AIM OF THE TASK:
Output must match the data below exactly from its first line through the line that contains "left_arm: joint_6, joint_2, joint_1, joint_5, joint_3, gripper", with no other line.

INFORMATION PROVIDED:
+===+
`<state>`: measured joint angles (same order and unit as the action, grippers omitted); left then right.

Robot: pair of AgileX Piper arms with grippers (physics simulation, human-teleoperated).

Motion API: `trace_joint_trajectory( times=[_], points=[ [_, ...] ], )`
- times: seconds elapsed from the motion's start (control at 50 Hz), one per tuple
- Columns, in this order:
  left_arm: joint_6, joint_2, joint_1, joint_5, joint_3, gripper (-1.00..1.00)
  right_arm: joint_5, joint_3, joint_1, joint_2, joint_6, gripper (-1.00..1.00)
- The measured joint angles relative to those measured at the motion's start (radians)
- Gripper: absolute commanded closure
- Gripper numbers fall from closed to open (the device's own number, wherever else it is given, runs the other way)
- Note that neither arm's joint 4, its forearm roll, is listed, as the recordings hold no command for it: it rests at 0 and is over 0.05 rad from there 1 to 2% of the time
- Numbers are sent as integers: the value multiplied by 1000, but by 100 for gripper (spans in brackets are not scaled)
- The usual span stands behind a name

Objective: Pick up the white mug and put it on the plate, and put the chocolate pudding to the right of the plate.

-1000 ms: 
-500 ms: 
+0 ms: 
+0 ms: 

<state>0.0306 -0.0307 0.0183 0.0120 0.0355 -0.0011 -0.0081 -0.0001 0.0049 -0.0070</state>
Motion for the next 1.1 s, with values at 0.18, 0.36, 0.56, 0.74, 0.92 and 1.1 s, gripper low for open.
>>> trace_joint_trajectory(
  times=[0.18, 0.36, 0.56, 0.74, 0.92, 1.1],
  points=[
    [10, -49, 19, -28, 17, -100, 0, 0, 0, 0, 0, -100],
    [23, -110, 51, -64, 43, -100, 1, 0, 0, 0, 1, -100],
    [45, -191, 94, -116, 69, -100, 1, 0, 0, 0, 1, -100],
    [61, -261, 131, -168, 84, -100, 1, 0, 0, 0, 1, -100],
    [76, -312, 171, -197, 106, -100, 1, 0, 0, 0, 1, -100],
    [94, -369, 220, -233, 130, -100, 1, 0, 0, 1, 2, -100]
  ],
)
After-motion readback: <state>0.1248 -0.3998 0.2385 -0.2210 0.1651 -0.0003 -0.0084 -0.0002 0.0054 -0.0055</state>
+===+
TASK RESPONSE:
`<state>`: measured joint angles (same order and unit as the action, grippers omitted); left then right.

Robot: pair of AgileX Piper arms with grippers (physics simulation, human-teleoperated).

Motion API: `trace_joint_trajectory( times=[_], points=[ [_, ...] ], )`
- times: seconds elapsed from the motion's start (control at 50 Hz), one per tuple
- Columns, in this order:
  left_arm: joint_6, joint_2, joint_1, joint_5, joint_3, gripper (-1.00..1.00)

What the exercise asked for is now done.